### Exercise instructions
Ignoring pictures, transcribe exactly the lines between the one containing "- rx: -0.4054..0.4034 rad" and the end of the material, both included.

#####

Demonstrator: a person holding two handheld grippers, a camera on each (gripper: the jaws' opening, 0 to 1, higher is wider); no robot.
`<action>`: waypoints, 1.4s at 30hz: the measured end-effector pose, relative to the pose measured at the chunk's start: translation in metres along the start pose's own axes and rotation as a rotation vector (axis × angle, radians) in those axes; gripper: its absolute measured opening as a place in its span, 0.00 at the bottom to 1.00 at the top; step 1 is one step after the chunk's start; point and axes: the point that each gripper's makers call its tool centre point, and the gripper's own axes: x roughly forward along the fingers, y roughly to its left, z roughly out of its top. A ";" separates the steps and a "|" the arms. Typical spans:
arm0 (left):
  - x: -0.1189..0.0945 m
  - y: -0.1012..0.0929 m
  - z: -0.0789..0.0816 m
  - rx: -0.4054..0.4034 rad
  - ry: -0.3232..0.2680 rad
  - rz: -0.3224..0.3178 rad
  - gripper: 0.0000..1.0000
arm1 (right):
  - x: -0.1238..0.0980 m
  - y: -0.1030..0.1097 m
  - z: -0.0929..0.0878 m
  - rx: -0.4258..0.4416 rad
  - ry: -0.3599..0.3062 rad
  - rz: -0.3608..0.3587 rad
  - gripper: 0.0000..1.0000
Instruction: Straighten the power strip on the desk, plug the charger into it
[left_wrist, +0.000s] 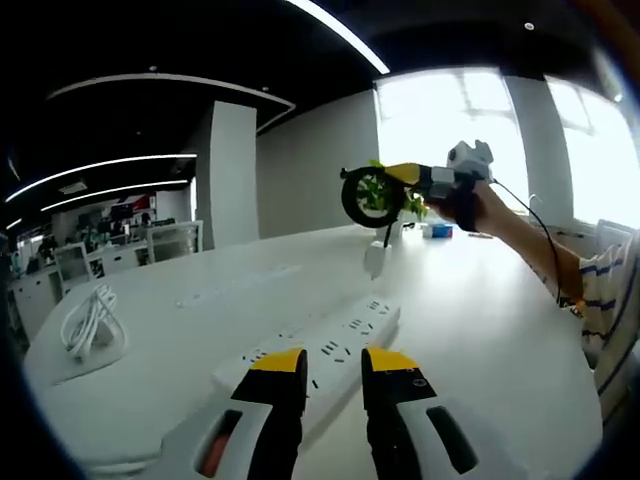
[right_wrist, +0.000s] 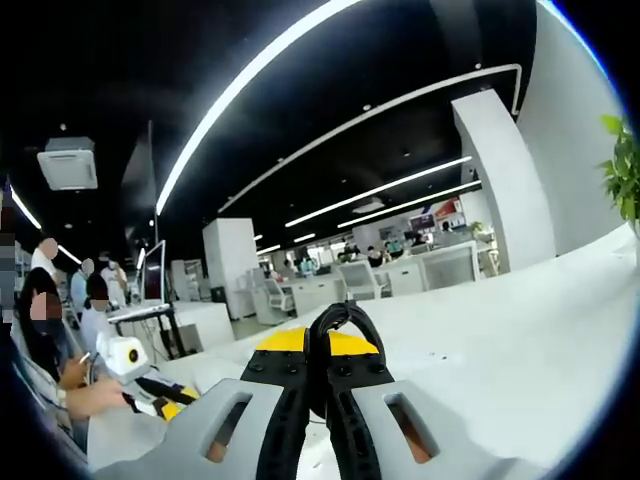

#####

### Answer for the task
  - rx: -0.4054..0.4034 rad
  - ry: -0.3232..0.2680 rad
  - rz: -0.3224..0.3178 rad
  - gripper: 0.0000..1.0000
arm1 (right):
  - x: -0.1238..0.0980 m
  - y: -0.1030..0.1097 m
  - z: -0.0929..0.0878 m
  - rx: -0.4258..0.4416 rad
  - ry: -0.3599..0.3062 rad
  - rz: -0.3608..0.3587 rad
  - gripper: 0.0000..1.0000
Instruction: Straighten the power strip on the desk, plug the charger into it
[left_wrist, +0.000s] 
[right_wrist, +0.000s] 

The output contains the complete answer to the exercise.